Tuesday, October 19, 2010

Your opinion, please...

I've been chatting with a young lady from my church about international adoption. Her name is Ashlee. She is the sweetest thing! As soon as we step foot into church, she whisks Laura out of our arms, and either chats or they head down together to the preschool room where she sometimes teaches. After church, she reappears, whisks Laura away again, and they go hang out with the teens. It's funny...if I can't find Laura, I know she's with the teens. Girls...they grow up so fast! What a blessing it is to have Ashlee, and some of the other teens, so involved and lovin' on Laura each week!

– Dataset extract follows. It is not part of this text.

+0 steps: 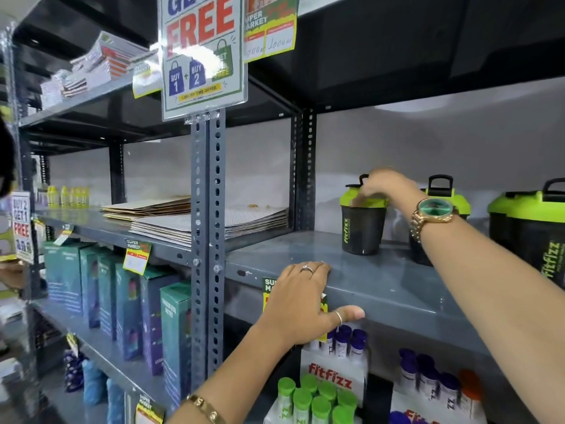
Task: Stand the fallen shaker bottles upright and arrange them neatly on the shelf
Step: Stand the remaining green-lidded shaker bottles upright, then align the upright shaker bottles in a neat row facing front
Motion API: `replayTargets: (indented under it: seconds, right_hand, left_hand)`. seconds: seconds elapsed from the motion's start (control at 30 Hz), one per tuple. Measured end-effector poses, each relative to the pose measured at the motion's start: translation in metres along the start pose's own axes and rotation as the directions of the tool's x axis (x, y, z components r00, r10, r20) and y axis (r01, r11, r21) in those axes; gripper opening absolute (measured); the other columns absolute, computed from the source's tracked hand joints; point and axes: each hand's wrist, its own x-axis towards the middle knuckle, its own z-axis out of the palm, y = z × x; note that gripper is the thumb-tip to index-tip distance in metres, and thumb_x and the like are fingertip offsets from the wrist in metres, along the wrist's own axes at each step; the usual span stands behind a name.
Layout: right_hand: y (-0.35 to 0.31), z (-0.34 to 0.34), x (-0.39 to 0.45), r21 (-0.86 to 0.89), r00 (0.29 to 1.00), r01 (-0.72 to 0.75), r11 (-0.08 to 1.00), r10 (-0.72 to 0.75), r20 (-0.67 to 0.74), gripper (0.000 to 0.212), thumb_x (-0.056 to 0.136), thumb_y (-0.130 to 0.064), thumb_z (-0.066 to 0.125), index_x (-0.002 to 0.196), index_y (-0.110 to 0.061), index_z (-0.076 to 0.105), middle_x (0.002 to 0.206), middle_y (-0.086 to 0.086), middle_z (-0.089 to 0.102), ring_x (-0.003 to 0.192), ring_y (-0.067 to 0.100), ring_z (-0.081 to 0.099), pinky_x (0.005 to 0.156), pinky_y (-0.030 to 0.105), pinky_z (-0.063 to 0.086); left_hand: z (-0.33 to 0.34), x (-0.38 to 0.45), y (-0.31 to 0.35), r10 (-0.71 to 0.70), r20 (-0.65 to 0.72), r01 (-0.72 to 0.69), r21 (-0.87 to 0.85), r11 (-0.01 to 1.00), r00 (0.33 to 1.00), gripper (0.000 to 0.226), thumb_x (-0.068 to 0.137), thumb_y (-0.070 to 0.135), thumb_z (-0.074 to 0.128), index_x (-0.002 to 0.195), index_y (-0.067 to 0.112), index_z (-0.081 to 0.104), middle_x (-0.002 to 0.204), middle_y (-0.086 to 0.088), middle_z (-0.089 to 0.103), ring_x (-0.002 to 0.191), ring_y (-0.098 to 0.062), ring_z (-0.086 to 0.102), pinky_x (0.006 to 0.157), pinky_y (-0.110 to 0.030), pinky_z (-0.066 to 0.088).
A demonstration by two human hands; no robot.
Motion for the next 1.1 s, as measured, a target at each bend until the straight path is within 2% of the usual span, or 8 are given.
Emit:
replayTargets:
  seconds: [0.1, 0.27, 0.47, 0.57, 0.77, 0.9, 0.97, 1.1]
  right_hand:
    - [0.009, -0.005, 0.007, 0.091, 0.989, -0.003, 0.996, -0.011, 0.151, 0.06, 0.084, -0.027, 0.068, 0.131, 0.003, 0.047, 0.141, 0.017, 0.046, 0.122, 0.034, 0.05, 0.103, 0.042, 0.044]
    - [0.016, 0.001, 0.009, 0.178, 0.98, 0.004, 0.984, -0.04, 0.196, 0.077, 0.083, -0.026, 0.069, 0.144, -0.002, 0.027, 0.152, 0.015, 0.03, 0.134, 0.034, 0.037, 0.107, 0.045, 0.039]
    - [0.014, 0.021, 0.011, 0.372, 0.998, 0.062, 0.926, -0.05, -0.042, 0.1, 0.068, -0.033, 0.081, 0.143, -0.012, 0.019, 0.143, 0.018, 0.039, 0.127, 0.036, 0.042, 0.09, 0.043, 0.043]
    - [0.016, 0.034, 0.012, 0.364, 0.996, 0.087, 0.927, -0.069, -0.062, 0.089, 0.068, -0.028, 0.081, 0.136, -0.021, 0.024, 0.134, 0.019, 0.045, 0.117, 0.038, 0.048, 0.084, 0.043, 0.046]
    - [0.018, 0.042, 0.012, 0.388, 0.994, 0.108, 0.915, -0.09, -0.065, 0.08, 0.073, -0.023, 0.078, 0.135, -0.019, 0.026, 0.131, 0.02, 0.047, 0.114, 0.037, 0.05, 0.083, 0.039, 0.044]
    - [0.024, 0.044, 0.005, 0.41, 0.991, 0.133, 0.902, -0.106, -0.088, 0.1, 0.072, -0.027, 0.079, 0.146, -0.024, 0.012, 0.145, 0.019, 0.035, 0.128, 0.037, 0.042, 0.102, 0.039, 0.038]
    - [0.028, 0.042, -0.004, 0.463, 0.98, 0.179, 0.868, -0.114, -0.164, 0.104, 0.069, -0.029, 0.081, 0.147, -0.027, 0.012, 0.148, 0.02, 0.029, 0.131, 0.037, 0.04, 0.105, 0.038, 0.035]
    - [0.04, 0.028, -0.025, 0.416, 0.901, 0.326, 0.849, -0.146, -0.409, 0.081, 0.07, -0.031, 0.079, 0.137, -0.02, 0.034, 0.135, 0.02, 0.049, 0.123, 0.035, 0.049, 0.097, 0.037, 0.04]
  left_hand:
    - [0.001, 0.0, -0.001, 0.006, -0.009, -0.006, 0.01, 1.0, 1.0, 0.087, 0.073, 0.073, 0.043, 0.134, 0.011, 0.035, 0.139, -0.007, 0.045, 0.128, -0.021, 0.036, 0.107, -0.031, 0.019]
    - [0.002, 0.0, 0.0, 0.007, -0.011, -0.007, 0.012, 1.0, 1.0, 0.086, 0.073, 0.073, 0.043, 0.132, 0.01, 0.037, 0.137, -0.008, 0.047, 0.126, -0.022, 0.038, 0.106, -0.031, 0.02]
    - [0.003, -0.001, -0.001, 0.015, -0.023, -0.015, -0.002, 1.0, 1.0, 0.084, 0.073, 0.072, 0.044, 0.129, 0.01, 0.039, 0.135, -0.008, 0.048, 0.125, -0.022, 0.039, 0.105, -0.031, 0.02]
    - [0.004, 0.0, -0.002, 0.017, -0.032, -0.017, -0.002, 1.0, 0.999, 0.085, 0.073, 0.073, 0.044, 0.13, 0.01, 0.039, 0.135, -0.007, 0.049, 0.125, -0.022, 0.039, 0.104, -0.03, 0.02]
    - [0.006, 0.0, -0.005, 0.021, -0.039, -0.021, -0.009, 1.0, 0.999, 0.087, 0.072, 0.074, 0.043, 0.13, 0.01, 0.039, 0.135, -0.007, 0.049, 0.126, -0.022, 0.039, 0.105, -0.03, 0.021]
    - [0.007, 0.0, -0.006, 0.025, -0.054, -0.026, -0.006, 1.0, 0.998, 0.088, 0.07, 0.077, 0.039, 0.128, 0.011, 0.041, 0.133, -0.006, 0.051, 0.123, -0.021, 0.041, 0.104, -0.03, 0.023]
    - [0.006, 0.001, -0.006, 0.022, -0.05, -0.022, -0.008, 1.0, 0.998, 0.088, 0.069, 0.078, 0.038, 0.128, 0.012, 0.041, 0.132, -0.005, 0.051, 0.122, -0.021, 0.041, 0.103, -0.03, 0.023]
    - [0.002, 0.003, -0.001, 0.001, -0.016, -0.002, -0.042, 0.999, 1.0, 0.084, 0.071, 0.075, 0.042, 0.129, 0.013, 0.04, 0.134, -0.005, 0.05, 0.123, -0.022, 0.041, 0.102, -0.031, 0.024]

Anyway, Ashlee is a senior in high school, and has chosen to write a paper on international adoption. She told me how hard it was to narrow down the topic. There is so much information, and so many topics within international adoption! But she did narrow it down, and is writing her paper on whether or not children should have the right to locate their biological parents at some point. We've emailed back and forth and discussed some of the issues involved with this.

The latest question she posed was, what would be the benefit of a child being able to locate their birth parents? The two ideas she has so far is to obtain a medical history and to learn about their heritage.

So, here's my question to you.
Can you think of any other positive reasons for a child to locate their biological parents? Now, this is not a debate, and we're not choosing sides. I'm just trying to help find some more thoughts on this particular question. And what better place to get some feedback than from all of you, many of whom are involved in one way or another with adoption.

So, what do you think? Please share, as I know she'll be reading comments to see what you have to say!


Kristin said...

I can definitely see a child who becomes a Christian adult wanting to be a testimony to birth parents. I had a friend who was adopted who just wanted to know that his birth mother was OK and that he was grateful for the choice she made regardless of the circumstances. He's met her and been a great testimony, but we're still praying she'll accept Christ.

Karin said...

My oldest son wanted to know if he was like his birth family or not. He spent some time with them and came away from that so much more settled that he was in the 'right' family--the one that God has planned for him. His birth family is precious--sweet Christians--but that was not where God wanted our son to grow up.

Goodness and Mercy Mom said...

What a great question. Right now our adopted son has no interest in seeing his birthmom. (She abused and neglected him until her rights were terminated when he was 5. No memory of a dad.) But perhaps when he's grown, he might want to meet her, find out why she treated him the way she did (I have a feeling she was a single teen mom--abused herself), if she has since had more children and our son has bio. half siblings. It might provide an opportunity for his birthmom to see that his life turned out great and he has forgiven her. Perhaps closure on both ends. But also perhaps a possibility for more pain so I wouldn't let him contact her until he is adult.

But our future adopted children may come from a situation where they were abandoned because their parents couldn't afford the medical attention they needed. If that's the case, I would love for him/her to meet their birthparents. Like Kristin said, to say thank you and let them know that they are okay. And what a wonderful witnessing opportunity.

Angie, I'm so excited that you're so close to getting your TA! Jenna is precious and I know your arms must ached to hold her. I'll be praying that you travel soon and God provides for your every need.

Much Love,

Amy Murphy said...

This may be generic, but I think just to provide some closure. If you woke up tomorrow and couldn't remember any of the past, wouldn't you want to do everything you can to find out about your life before that moment? My little boy can't recall a thing before we got him. That makes me sad; I wish I could conjure up memories for him, but I wasn't there. I don't know if this is a good one or not, but it's just what I thought of.

Ashlee said...

This is Ashlee. I created a blog just so I could comment with you all. All of you said things that were helpful but most of all I can see Kristin's idea helping me out. Thank you all for your input. It would definitly be a great witnessing opportunity. I will include that in paper as well. Angie, thanks for the encouragement I love all your kids. I would def babysit for you if i drove or we lived closer.

amyhusted said...

A friend of mine never knew her biological father. Her mother married when she was a baby and that husband adopted her. When she was 5 yrs her adopted father and mother split and her adopted father got custody. Her adopted father then raised her with her step mother until she graduated high school. She always felt like there was a part missing in her life. When she was just 19 and in college with the money she had in her savings she hired an agency to locate her biological father and she recently found out she had 3 siblings. For her it's not about what her life would have been it's about closure.

I have another friend when she was 17 gave her daughter up for adoption. She has always had a relationship with her daughter. She recently posted her daughters 21st birthday on FB. She has a sister that also gave up a daughter for adoption and her sister has some issues because she has never known her son.

Maybe not all parents that have given their children up for adoption feel the same? Maybe Ashlee could find a blog that discusses that issue?

Heather Thompson said...

I just stumbled upon this blog so pardon the fly-by post. I'm adopted and have now adopted internationally. I found my birth mother and it gave me closure that I didn't even realize I needed. I got to tell her "thank you" for giving me away but also got to hear how much she actually cared about me. If our son (now only 3) wants to find more information in China, I will do everything I can to assist.